→ PROBLEM STATEMENT
Please reproduce each line of the data below as it stands.

(TASK INPUT)

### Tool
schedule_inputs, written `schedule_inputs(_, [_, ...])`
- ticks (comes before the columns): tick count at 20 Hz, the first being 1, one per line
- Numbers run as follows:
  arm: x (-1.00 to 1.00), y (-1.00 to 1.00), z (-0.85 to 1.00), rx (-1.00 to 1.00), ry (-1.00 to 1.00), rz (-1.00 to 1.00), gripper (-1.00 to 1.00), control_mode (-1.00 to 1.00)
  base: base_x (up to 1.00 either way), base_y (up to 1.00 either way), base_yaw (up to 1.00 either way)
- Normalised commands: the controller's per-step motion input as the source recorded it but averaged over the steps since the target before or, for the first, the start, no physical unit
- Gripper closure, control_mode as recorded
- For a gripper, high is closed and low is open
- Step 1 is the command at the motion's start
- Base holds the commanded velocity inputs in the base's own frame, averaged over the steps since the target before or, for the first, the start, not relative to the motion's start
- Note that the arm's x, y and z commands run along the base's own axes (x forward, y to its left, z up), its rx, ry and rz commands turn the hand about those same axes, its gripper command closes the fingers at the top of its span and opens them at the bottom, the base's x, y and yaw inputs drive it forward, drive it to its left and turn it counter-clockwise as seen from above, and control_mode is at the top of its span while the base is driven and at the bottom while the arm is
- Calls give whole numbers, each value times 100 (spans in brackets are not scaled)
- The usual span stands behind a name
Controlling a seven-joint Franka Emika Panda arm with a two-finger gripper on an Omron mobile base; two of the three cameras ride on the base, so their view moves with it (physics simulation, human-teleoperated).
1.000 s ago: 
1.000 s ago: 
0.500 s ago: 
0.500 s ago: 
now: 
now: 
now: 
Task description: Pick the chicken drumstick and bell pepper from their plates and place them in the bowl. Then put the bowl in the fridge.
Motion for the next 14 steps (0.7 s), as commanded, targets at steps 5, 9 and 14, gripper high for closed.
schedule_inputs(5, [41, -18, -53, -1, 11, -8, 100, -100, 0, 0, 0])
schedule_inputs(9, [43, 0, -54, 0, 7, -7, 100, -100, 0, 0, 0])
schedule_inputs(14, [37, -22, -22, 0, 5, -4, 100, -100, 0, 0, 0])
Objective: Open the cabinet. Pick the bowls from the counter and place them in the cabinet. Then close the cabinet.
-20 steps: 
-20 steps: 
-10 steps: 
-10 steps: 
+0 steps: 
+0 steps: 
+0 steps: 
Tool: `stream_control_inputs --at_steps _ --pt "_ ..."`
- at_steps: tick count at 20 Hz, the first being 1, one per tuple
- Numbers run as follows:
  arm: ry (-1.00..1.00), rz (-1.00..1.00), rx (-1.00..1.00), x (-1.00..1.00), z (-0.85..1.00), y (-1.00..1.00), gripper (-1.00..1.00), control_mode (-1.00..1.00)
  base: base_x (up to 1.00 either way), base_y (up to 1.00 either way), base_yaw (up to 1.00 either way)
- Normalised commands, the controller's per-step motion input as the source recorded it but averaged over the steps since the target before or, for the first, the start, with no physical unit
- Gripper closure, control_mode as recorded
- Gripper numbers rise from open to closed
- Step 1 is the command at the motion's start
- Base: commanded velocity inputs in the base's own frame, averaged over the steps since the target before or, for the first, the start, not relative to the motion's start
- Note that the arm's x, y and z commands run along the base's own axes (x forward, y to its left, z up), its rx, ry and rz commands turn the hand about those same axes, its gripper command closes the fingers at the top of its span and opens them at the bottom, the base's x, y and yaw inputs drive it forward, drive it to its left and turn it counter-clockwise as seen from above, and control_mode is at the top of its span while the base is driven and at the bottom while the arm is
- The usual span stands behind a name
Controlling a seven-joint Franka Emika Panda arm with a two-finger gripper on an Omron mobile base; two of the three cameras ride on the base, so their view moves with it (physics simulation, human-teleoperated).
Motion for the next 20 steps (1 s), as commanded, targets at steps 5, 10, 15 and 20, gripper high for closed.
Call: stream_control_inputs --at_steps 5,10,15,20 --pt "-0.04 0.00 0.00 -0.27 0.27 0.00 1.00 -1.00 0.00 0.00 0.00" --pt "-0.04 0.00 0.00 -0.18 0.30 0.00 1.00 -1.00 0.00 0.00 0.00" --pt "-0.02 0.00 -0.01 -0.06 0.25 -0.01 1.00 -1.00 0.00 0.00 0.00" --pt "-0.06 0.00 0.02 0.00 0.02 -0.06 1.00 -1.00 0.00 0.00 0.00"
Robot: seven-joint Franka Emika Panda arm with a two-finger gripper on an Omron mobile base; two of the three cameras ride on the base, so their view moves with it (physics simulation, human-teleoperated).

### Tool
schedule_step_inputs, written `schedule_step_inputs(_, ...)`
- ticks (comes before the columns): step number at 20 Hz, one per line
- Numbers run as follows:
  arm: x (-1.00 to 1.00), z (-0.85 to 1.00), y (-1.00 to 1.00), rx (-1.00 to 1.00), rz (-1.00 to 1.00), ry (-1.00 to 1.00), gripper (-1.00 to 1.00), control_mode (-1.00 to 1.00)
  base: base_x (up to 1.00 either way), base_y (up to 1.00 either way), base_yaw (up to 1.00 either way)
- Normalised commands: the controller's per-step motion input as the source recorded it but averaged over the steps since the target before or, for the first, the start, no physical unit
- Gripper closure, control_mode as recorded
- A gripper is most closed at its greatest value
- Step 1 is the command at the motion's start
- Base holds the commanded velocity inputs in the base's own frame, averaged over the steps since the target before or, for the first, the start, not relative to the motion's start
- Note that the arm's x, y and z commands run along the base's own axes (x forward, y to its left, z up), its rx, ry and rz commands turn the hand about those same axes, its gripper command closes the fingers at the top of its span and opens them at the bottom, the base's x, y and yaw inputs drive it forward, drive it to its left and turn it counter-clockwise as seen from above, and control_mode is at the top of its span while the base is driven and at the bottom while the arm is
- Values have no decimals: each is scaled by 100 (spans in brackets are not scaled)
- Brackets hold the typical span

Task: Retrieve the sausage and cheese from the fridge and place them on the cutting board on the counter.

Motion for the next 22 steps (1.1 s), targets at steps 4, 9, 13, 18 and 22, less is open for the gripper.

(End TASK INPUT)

→ RESULT OF THE TASK
### Tool
schedule_inputs, written `schedule_inputs(_, [_, ...])`
- ticks (comes before the columns): tick count at 20 Hz, the first being 1, one per line
- Numbers run as follows:
  arm: x (-1.00 to 1.00), y (-1.00 to 1.00), z (-0.85 to 1.00), rx (-1.00 to 1.00), ry (-1.00 to 1.00), rz (-1.00 to 1.00), gripper (-1.00 to 1.00), control_mode (-1.00 to 1.00)
  base: base_x (up to 1.00 either way), base_y (up to 1.00 either way), base_yaw (up to 1.00 either way)
- Normalised commands: the controller's per-step motion input as the source recorded it but averaged over the steps since the target before or, for the first, the start, no physical unit
- Gripper closure, control_mode as recorded
- For a gripper, high is closed and low is open
- Step 1 is the command at the motion's start
- Base holds the commanded velocity inputs in the base's own frame, averaged over the steps since the target before or, for the first, the start, not relative to the motion's start
- Note that the arm's x, y and z commands run along the base's own axes (x forward, y to its left, z up), its rx, ry and rz commands turn the hand about those same axes, its gripper command closes the fingers at the top of its span and opens them at the bottom, the base's x, y and yaw inputs drive it forward, drive it to its left and turn it counter-clockwise as seen from above, and control_mode is at the top of its span while the base is driven and at the bottom while the arm is
- Calls give whole numbers, each value times 100 (spans in brackets are not scaled)
- The usual span stands behind a name
Controlling a seven-joint Franka Emika Panda arm with a two-finger gripper on an Omron mobile base; two of the three cameras ride on the base, so their view moves with it (physics simulation, human-teleoperated).
1.000 s ago: 
1.000 s ago: 
0.500 s ago: 
0.500 s ago: 
now: 
now: 
now: 
Task description: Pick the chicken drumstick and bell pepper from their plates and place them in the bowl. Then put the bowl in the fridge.
Motion for the next 14 steps (0.7 s), as commanded, targets at steps 5, 9 and 14, gripper high for closed.
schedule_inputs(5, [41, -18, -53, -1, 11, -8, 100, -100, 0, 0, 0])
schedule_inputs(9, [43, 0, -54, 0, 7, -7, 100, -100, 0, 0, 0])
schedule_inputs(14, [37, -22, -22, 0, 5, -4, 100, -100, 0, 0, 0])
Objective: Open the cabinet. Pick the bowls from the counter and place them in the cabinet. Then close the cabinet.
-20 steps: 
-20 steps: 
-10 steps: 
-10 steps: 
+0 steps: 
+0 steps: 
+0 steps: 
Tool: `stream_control_inputs --at_steps _ --pt "_ ..."`
- at_steps: tick count at 20 Hz, the first being 1, one per tuple
- Numbers run as follows:
  arm: ry (-1.00..1.00), rz (-1.00..1.00), rx (-1.00..1.00), x (-1.00..1.00), z (-0.85..1.00), y (-1.00..1.00), gripper (-1.00..1.00), control_mode (-1.00..1.00)
  base: base_x (up to 1.00 either way), base_y (up to 1.00 either way), base_yaw (up to 1.00 either way)
- Normalised commands, the controller's per-step motion input as the source recorded it but averaged over the steps since the target before or, for the first, the start, with no physical unit
- Gripper closure, control_mode as recorded
- Gripper numbers rise from open to closed
- Step 1 is the command at the motion's start
- Base: commanded velocity inputs in the base's own frame, averaged over the steps since the target before or, for the first, the start, not relative to the motion's start
- Note that the arm's x, y and z commands run along the base's own axes (x forward, y to its left, z up), its rx, ry and rz commands turn the hand about those same axes, its gripper command closes the fingers at the top of its span and opens them at the bottom, the base's x, y and yaw inputs drive it forward, drive it to its left and turn it counter-clockwise as seen from above, and control_mode is at the top of its span while the base is driven and at the bottom while the arm is
- The usual span stands behind a name
Controlling a seven-joint Franka Emika Panda arm with a two-finger gripper on an Omron mobile base; two of the three cameras ride on the base, so their view moves with it (physics simulation, human-teleoperated).
Motion for the next 20 steps (1 s), as commanded, targets at steps 5, 10, 15 and 20, gripper high for closed.
Call: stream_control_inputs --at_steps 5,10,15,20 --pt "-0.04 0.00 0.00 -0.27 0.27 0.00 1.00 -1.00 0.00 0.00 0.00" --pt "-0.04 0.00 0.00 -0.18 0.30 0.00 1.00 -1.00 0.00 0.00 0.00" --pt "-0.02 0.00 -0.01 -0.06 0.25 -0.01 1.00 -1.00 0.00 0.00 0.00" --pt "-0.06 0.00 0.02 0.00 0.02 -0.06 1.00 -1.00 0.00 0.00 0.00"
Robot: seven-joint Franka Emika Panda arm with a two-finger gripper on an Omron mobile base; two of the three cameras ride on the base, so their view moves with it (physics simulation, human-teleoperated).

### Tool
schedule_step_inputs, written `schedule_step_inputs(_, ...)`
- ticks (comes before the columns): step number at 20 Hz, one per line
- Numbers run as follows:
  arm: x (-1.00 to 1.00), z (-0.85 to 1.00), y (-1.00 to 1.00), rx (-1.00 to 1.00), rz (-1.00 to 1.00), ry (-1.00 to 1.00), gripper (-1.00 to 1.00), control_mode (-1.00 to 1.00)
  base: base_x (up to 1.00 either way), base_y (up to 1.00 either way), base_yaw (up to 1.00 either way)
- Normalised commands: the controller's per-step motion input as the source recorded it but averaged over the steps since the target before or, for the first, the start, no physical unit
- Gripper closure, control_mode as recorded
- A gripper is most closed at its greatest value
- Step 1 is the command at the motion's start
- Base holds the commanded velocity inputs in the base's own frame, averaged over the steps since the target before or, for the first, the start, not relative to the motion's start
- Note that the arm's x, y and z commands run along the base's own axes (x forward, y to its left, z up), its rx, ry and rz commands turn the hand about those same axes, its gripper command closes the fingers at the top of its span and opens them at the bottom, the base's x, y and yaw inputs drive it forward, drive it to its left and turn it counter-clockwise as seen from above, and control_mode is at the top of its span while the base is driven and at the bottom while the arm is
- Values have no decimals: each is scaled by 100 (spans in brackets are not scaled)
- Brackets hold the typical span

Task: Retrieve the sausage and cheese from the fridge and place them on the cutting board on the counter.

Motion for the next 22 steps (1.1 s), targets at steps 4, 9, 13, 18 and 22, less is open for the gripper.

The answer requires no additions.